REQUIRED ACTION: Out of the data below, copy every line with the string "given".

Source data
Content starts

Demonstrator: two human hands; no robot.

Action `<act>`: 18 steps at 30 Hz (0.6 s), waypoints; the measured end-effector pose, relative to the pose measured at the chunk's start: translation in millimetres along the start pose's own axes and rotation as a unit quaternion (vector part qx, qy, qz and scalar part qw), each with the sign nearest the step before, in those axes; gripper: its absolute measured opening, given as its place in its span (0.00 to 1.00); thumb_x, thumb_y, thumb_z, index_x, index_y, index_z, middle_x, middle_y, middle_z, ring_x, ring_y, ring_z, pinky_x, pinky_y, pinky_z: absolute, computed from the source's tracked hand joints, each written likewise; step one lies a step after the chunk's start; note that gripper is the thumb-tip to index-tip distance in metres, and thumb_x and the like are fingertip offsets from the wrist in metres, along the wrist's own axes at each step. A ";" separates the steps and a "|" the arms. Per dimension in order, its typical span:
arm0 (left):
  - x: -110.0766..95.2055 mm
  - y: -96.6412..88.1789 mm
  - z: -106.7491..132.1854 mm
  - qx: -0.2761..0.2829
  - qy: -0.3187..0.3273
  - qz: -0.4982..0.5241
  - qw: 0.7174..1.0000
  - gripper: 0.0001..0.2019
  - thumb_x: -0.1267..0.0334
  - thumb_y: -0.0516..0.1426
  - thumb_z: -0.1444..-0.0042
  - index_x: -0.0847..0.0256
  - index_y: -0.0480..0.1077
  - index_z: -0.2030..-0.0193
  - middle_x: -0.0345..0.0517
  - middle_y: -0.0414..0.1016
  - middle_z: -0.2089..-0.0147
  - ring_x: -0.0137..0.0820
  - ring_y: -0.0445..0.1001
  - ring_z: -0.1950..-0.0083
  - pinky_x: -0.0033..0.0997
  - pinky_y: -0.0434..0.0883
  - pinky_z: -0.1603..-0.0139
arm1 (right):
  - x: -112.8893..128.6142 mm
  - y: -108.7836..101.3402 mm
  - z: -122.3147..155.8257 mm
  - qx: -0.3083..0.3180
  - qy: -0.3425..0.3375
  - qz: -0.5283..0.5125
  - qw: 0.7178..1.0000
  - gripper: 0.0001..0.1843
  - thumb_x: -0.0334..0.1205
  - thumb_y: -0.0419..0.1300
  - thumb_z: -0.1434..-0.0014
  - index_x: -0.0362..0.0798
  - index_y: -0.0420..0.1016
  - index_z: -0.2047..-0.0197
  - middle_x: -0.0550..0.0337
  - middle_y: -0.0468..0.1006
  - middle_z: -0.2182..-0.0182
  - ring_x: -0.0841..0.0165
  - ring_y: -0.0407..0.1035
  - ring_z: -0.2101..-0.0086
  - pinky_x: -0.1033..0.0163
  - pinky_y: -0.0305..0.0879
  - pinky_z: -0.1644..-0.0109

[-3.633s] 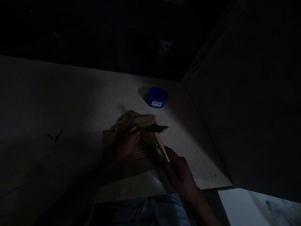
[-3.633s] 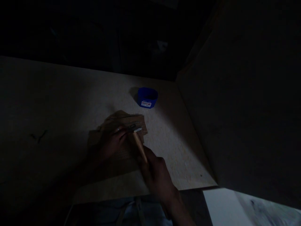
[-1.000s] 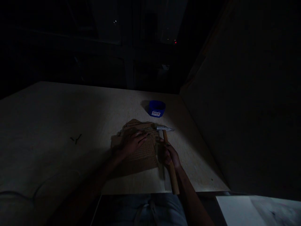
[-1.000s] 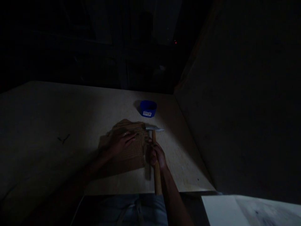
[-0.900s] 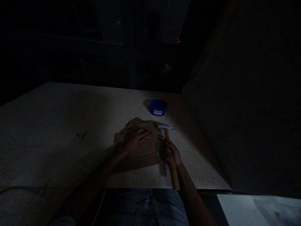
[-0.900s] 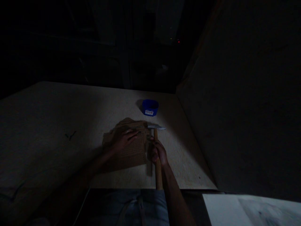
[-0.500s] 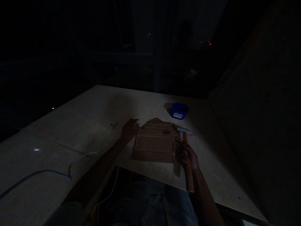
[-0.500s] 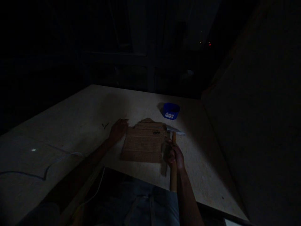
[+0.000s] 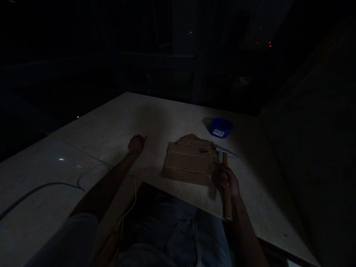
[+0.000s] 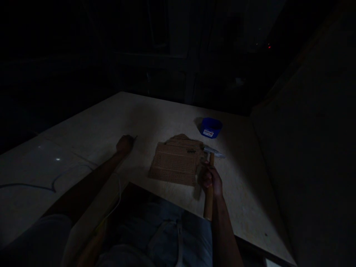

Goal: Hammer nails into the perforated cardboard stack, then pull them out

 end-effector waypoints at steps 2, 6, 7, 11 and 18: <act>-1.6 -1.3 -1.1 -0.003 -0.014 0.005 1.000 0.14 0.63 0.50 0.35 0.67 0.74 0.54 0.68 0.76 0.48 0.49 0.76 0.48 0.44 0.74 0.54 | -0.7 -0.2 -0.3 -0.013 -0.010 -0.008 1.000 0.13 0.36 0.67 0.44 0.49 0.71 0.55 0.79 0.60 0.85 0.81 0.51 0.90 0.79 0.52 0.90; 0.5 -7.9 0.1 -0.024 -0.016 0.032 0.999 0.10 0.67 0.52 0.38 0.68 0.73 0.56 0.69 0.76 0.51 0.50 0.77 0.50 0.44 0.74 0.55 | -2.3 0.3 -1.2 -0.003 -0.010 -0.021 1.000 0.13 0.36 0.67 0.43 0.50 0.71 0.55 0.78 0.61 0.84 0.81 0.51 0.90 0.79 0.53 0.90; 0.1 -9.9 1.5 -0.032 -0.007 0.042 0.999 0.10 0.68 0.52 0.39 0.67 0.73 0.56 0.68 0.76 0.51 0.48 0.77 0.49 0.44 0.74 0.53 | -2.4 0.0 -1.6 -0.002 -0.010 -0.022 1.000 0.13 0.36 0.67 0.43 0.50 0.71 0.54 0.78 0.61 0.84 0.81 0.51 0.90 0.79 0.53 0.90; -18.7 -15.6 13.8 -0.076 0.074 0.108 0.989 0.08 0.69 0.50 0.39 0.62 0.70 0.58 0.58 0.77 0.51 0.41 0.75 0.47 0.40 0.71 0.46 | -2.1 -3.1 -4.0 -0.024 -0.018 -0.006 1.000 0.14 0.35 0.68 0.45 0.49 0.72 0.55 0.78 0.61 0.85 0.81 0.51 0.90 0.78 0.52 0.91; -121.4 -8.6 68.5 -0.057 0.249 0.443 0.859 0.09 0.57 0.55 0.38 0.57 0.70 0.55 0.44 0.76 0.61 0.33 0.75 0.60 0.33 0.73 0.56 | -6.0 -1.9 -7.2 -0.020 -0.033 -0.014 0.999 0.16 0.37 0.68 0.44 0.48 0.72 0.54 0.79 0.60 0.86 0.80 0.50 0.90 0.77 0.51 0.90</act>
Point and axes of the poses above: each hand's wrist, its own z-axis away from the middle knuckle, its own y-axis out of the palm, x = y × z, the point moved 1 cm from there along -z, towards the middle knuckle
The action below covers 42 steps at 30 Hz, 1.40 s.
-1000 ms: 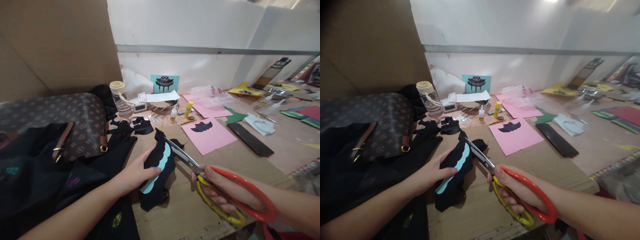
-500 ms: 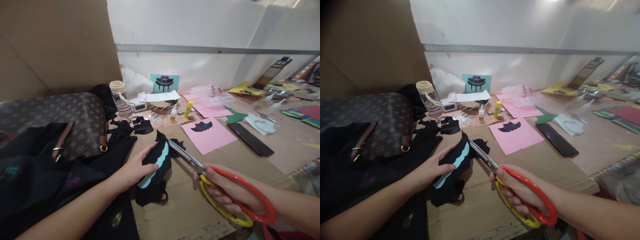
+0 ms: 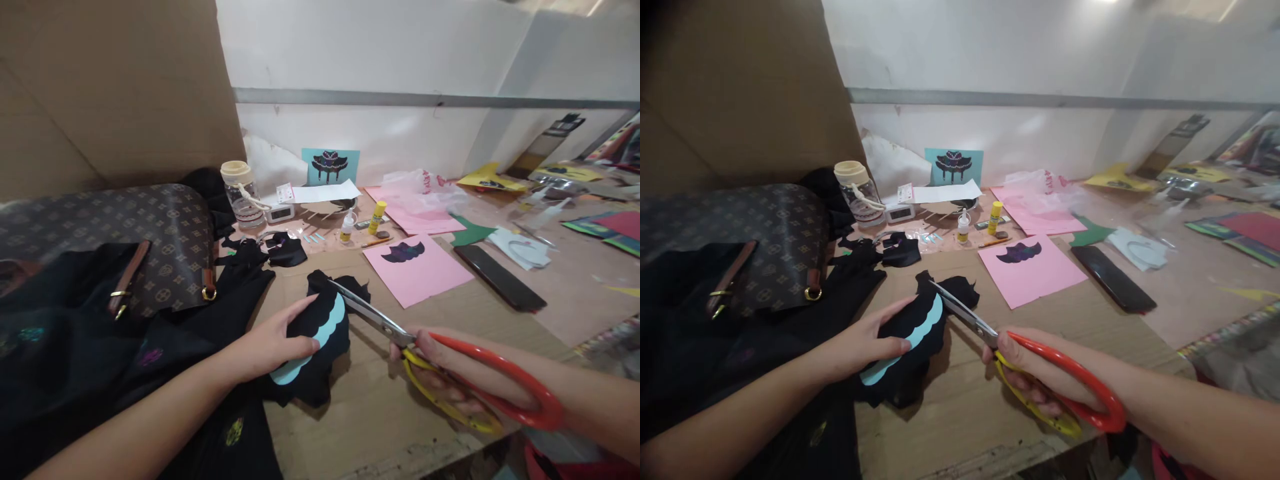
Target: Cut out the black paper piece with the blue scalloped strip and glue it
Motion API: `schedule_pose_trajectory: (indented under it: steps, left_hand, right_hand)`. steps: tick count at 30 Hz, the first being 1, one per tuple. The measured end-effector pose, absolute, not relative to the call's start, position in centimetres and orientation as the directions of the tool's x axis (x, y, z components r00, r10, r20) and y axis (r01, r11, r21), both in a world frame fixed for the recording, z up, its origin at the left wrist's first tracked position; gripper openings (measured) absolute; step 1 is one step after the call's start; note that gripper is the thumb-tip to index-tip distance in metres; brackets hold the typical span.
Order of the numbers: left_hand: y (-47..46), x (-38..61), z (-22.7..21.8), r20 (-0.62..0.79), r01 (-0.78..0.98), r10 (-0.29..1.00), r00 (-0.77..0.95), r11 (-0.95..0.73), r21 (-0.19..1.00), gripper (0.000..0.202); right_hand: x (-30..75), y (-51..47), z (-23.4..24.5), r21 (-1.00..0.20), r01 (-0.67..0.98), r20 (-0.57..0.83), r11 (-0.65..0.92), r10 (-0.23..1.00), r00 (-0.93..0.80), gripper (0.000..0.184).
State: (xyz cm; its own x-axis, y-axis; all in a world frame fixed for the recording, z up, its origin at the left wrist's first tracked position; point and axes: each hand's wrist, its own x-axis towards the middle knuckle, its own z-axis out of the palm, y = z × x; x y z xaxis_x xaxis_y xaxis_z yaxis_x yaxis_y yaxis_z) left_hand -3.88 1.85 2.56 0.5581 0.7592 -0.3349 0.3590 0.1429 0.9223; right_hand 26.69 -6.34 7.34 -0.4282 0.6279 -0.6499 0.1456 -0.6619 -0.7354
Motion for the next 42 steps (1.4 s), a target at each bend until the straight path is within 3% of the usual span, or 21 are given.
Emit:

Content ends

OUTPUT OF THE TASK:
Action `<act>`: 18 steps at 30 Hz (0.6 s), waypoints; the measured end-effector pose, relative to the pose measured at the chunk's start: translation in millimetres along the start pose's own axes and rotation as a unit quaternion (vector part qx, qy, qz and scalar part qw), each with the sign nearest the step before, in those axes; gripper: its absolute measured opening, given as its place in its span (0.00 to 1.00); thumb_x, thumb_y, thumb_z, index_x, index_y, index_z, middle_x, middle_y, middle_z, ring_x, ring_y, ring_z, pinky_x, pinky_y, pinky_z: absolute, computed from the source's tracked hand joints, each written likewise; step one lies a step after the chunk's start; note that gripper is the thumb-tip to index-tip distance in metres, and thumb_x and the like are fingertip offsets from the wrist in metres, along the wrist's own axes at each step. A ";" separates the steps and a "|" the arms. Per dimension in order, its typical span:
Motion for the next 42 steps (1.4 s), a target at each bend until the straight path is within 3% of the usual span, or 21 are given.

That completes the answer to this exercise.